▶ Exercise data
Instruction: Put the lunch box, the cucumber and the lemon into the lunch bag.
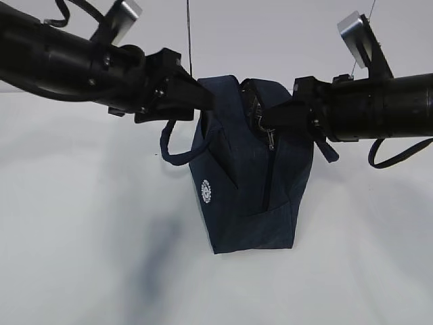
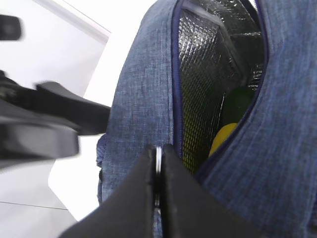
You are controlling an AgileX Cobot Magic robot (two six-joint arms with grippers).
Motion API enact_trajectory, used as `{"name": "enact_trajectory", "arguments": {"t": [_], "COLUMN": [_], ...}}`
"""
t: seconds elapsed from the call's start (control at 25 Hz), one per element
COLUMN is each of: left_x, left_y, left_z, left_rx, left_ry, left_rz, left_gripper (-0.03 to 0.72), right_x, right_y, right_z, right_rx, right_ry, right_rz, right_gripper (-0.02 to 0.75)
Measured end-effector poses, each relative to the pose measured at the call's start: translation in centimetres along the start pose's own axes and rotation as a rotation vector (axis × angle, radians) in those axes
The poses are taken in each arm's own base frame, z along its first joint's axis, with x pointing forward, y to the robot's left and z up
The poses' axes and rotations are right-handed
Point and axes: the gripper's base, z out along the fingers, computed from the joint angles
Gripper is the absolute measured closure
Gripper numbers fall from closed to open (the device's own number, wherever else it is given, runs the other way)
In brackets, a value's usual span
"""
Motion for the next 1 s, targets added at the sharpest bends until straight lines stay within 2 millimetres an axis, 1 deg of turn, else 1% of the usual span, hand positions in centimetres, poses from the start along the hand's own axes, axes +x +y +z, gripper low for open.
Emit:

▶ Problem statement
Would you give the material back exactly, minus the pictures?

▶ Output of the exercise
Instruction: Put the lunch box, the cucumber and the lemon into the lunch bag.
You are controlling an AgileX Cobot Magic robot (two six-joint arms with grippers).
Motion API enact_trajectory, used as `{"name": "enact_trajectory", "arguments": {"t": [_], "COLUMN": [_], ...}}`
"""
t: seconds elapsed from the call's start (control at 25 Hz), one per element
COLUMN is each of: left_x, left_y, left_z, left_rx, left_ry, left_rz, left_gripper (-0.03 to 0.72), right_x, right_y, right_z, right_rx, right_ry, right_rz, right_gripper (-0.02 to 0.75)
Measured end-effector poses, each relative to the pose measured at the call's start: translation in centimetres along the start pose's own axes and rotation as a rotation vector (axis × angle, radians) in those axes
The poses are taken in each arm's own base frame, z along its first joint's axis, with x pointing forward, y to the robot's left and z up
The poses' axes and rotations are right-handed
Point and axes: the gripper's base, z out along the fingers, computed from the joint angles
Gripper is the absolute measured closure
Gripper numbers fall from closed to open (the device's own number, wherever else it is given, runs the other way)
In brackets, a value's usual span
"""
Motion for the next 1 s, targets added at the sharpest bends until straight lines stay within 2 millimetres an axis, 1 deg of turn, else 1% of the usual span, hand positions in centimetres, poses from the start along the hand's own axes, axes +x +y +z, gripper low for open.
Emit:

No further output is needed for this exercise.